# [WORK ITEM]
Find the number of lines containing the string "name" in the data. Answer with the number by itself.

# [Extracted records]
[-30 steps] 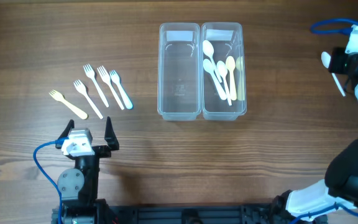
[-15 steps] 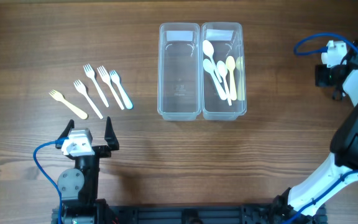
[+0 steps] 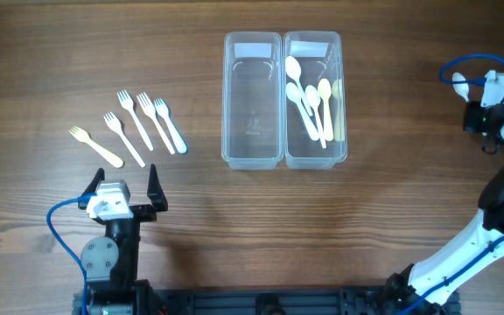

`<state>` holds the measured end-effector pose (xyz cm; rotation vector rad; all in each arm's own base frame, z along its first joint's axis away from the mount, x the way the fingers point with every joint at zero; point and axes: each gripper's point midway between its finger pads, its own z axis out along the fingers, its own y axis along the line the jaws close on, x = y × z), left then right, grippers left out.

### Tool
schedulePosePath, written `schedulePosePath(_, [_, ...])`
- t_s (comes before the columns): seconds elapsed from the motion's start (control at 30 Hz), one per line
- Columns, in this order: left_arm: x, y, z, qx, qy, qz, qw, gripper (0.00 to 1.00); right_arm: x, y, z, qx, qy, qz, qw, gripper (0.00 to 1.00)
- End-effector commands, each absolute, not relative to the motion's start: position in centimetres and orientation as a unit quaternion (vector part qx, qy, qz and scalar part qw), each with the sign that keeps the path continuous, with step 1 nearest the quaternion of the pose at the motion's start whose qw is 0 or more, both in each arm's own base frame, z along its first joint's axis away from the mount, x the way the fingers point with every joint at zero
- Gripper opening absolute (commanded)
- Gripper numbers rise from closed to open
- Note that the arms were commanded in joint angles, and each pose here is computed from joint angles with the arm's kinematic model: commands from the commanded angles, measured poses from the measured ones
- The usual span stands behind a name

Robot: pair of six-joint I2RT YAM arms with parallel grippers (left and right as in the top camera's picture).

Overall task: Pack container
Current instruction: 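Grasp the last white spoon with the right gripper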

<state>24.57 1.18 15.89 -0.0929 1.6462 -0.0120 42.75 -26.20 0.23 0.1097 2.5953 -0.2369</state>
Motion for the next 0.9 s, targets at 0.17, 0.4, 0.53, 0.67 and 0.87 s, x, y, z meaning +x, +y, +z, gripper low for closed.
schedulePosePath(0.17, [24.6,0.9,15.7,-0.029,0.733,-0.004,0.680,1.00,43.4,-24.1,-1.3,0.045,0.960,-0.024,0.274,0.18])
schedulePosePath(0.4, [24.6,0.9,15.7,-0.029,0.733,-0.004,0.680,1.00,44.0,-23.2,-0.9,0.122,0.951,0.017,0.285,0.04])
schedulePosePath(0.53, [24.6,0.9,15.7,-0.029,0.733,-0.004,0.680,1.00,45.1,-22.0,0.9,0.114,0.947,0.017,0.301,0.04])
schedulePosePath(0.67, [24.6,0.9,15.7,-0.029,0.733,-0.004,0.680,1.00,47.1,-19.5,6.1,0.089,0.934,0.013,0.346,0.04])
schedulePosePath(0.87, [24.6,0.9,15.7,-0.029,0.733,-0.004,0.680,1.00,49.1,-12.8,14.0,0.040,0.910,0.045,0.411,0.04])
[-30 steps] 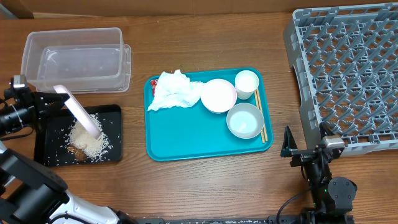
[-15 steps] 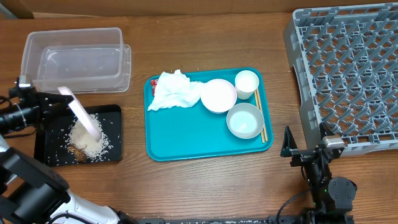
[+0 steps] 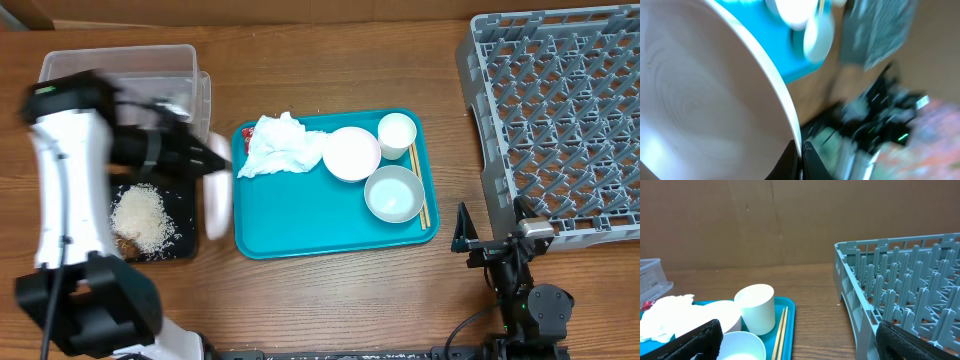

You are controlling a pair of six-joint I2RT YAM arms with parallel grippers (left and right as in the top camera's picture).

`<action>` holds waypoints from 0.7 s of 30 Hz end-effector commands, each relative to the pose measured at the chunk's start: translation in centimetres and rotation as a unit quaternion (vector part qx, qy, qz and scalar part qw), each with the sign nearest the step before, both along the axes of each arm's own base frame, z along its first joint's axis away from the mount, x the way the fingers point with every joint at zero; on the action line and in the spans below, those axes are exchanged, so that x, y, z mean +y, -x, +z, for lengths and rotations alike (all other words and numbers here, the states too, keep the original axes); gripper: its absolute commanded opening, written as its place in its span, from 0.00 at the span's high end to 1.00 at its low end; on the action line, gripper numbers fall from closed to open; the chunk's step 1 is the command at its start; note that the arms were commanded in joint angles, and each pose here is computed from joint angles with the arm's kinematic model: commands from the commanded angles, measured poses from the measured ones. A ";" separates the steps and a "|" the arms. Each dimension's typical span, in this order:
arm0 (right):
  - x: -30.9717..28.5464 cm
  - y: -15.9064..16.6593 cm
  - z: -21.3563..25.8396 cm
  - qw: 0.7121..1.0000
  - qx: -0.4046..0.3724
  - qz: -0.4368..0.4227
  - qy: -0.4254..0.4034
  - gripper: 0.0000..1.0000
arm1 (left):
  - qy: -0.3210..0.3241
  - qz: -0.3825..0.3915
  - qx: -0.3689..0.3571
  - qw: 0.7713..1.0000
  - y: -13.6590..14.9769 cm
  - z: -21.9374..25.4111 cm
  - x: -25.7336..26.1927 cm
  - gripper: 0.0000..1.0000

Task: Sort waste into correct bins and load items into the dishwasher
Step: 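Return the emptied plate to the teal tray with the left gripper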

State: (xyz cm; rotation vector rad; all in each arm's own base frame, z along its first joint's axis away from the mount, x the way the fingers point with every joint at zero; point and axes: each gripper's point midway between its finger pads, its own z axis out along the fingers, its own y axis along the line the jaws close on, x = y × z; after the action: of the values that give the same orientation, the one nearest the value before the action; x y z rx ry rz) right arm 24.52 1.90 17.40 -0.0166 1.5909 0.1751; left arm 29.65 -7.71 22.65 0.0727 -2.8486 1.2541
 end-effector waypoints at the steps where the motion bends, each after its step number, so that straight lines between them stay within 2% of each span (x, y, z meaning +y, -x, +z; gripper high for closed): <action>1: -0.2 0.0 -0.2 1.000 -0.002 -0.006 0.000 0.00 | -0.096 -0.070 0.017 0.993 2.0 -1.4 -3.2 0.96; 5: -0.2 0.0 -0.2 1.000 -0.002 -0.006 0.000 0.00 | -0.171 -0.108 0.002 0.979 2.3 -3.6 -8.2 0.96; 8: -0.2 0.0 -0.2 1.000 -0.002 -0.006 0.000 0.00 | -0.253 -0.094 -0.025 0.963 1.9 -5.0 -10.5 0.96; 14: -0.2 0.0 -0.2 1.000 -0.002 -0.006 0.000 0.00 | -0.365 -0.061 -0.090 0.924 2.0 -6.0 -13.4 0.96; 21: -0.2 0.0 -0.2 1.000 -0.002 -0.006 0.000 0.00 | -0.427 -0.071 -0.104 0.896 2.6 -8.8 -15.6 0.97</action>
State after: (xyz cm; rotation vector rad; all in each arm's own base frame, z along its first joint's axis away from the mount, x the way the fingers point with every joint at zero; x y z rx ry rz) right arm 24.52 1.89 17.40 -0.0160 1.5909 0.1751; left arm 25.92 -24.31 15.73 -0.3770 -3.2107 0.1208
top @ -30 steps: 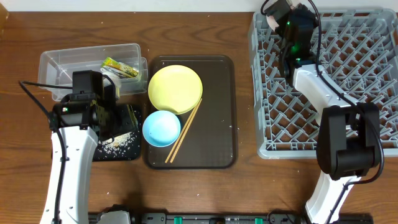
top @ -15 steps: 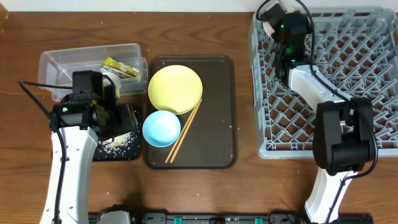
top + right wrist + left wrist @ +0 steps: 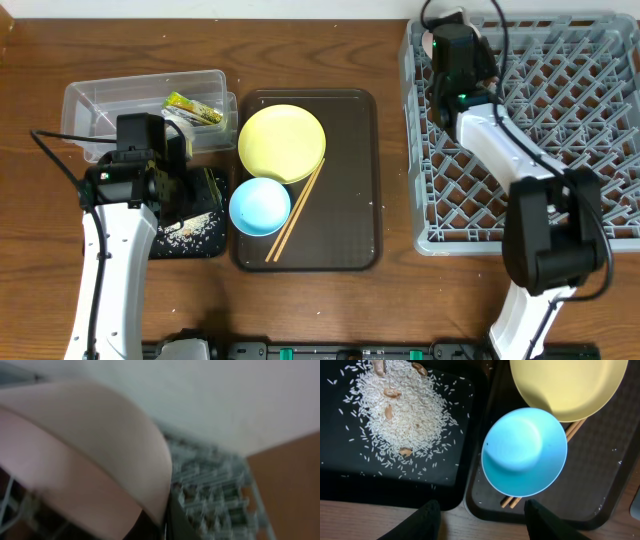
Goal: Sort waste into correct bins and load items into the dishwasher rack
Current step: 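Set the pink cup down in the rack's back-left corner, open right gripper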
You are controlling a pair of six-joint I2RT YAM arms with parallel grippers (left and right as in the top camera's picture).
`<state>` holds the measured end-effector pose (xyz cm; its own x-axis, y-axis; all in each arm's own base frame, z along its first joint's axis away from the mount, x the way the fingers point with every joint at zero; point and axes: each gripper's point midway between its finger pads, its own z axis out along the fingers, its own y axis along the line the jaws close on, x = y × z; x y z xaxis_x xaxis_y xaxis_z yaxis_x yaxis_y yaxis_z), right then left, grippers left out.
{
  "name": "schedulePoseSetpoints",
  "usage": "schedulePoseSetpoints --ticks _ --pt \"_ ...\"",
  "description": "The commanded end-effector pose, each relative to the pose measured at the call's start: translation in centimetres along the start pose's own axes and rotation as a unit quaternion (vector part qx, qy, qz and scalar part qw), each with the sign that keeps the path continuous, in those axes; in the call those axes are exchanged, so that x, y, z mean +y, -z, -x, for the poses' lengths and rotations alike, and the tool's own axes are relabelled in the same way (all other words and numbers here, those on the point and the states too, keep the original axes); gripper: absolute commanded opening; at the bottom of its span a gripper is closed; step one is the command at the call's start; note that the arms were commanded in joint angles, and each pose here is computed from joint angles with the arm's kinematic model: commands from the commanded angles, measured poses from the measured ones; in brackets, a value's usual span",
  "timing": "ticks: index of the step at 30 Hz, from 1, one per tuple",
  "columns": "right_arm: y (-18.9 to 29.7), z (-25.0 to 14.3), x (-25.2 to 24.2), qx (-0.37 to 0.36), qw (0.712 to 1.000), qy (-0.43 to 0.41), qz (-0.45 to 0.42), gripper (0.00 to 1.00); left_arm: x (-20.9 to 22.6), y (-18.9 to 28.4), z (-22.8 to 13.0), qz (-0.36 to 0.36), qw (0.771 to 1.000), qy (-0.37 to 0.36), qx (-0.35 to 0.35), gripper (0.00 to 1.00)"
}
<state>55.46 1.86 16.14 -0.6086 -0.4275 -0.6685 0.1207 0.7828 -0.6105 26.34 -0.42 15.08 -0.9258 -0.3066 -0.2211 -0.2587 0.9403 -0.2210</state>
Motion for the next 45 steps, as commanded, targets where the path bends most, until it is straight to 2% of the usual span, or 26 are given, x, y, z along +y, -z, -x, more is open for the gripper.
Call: schedulePoseSetpoints --ticks 1,8,10,14,16,20,26,28,30,32,34,35,39,45 --pt "2.3 0.3 0.6 0.005 0.998 -0.050 0.036 0.01 0.2 0.2 0.0 0.003 1.000 0.003 -0.002 0.57" --pt "4.9 -2.3 1.9 0.068 0.995 -0.029 0.068 0.03 0.2 0.2 0.0 0.003 1.000 0.003 -0.002 0.57" --pt "5.3 -3.1 2.4 0.085 0.993 -0.040 0.076 0.15 0.2 0.2 0.0 0.003 1.000 0.003 -0.002 0.57" --pt "5.8 -4.1 3.7 0.103 0.988 -0.037 0.110 0.24 0.2 0.2 0.0 0.003 1.000 0.003 -0.002 0.57" --pt "5.9 -4.2 4.2 0.105 0.986 -0.036 0.126 0.33 0.2 0.2 0.0 0.003 1.000 0.003 -0.002 0.57" --pt "6.3 -4.2 4.6 0.107 0.985 -0.031 0.134 0.61 0.2 0.2 -0.1 0.004 1.000 0.003 0.000 0.57" --pt "8.3 -2.3 3.4 0.084 0.983 -0.072 0.150 0.81 0.2 0.2 -0.1 0.004 1.000 0.003 0.000 0.57" --pt "9.8 -1.6 3.1 0.075 0.978 -0.078 0.180 0.76 0.2 0.2 -0.1 0.004 1.000 0.003 0.000 0.57" --pt "11.9 -1.4 3.3 0.077 0.967 -0.079 0.227 0.59 0.2 0.2 -0.1 0.004 1.000 0.003 0.000 0.57" --pt "13.8 -2.3 3.6 0.101 0.954 -0.094 0.265 0.34 0.2 0.2 -0.1 0.004 1.000 0.003 0.000 0.57" --pt "15.6 -4.2 3.6 0.147 0.941 -0.104 0.287 0.13 0.2 0.2 -0.1 0.004 1.000 0.003 0.000 0.57" --pt "16.4 -5.5 3.5 0.178 0.934 -0.111 0.290 0.07 0.2 0.2 -0.1 0.004 1.000 0.003 0.000 0.57" --pt "19.2 -10.8 3.7 0.298 0.902 -0.102 0.295 0.04 0.2 0.2 -0.1 0.004 1.000 0.003 0.000 0.58" --pt "21.3 -15.5 5.4 0.376 0.863 -0.075 0.327 0.04 0.2 0.2 -0.1 0.004 1.000 0.003 0.000 0.58"
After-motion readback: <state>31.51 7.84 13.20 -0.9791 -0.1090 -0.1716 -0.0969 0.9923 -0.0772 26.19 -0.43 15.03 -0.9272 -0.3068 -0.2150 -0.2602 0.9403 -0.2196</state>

# [ANSWER SPACE]
2